## Exercise
Check each line below for the word "things", and copy those that have it.

-- Data for this exercise follows --

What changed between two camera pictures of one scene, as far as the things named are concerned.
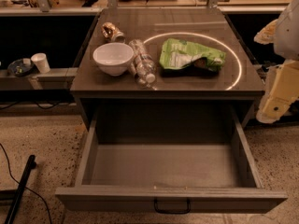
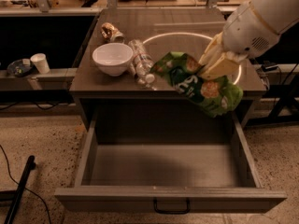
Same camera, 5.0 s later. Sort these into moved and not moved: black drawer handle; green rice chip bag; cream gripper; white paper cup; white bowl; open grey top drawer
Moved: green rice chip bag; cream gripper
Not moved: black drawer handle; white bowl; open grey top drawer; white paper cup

-- Data for this exercise concluded --
-- Data for this exercise follows --

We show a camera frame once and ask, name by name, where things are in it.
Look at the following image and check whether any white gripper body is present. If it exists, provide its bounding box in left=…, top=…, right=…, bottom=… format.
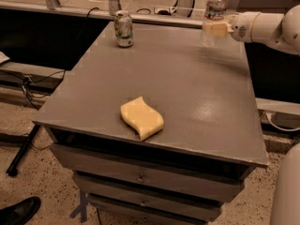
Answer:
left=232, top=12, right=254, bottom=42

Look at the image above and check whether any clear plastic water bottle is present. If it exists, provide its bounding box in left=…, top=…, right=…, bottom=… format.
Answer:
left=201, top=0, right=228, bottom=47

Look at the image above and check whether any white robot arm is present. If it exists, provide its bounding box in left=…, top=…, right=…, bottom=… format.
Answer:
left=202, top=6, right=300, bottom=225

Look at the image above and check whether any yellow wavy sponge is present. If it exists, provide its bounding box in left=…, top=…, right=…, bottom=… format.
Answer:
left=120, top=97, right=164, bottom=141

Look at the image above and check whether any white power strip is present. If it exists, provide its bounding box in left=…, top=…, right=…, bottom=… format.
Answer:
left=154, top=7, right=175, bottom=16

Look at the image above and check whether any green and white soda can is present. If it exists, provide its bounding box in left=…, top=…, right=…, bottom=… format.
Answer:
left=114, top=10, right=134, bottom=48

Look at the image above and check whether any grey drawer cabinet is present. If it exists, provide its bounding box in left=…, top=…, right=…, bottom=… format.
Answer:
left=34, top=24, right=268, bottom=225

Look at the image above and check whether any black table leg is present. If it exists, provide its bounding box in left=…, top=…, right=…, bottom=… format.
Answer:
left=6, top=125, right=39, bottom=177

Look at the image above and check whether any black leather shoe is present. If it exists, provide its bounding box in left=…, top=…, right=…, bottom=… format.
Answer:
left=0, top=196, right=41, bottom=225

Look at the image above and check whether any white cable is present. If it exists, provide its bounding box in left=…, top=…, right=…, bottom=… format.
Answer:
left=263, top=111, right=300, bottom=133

-- Data for this exercise concluded --

## Solution for this problem
What changed between two camera pictures of one scene, as far as the things named are concerned.
We show a camera frame once and ask, name by name, where things are in it.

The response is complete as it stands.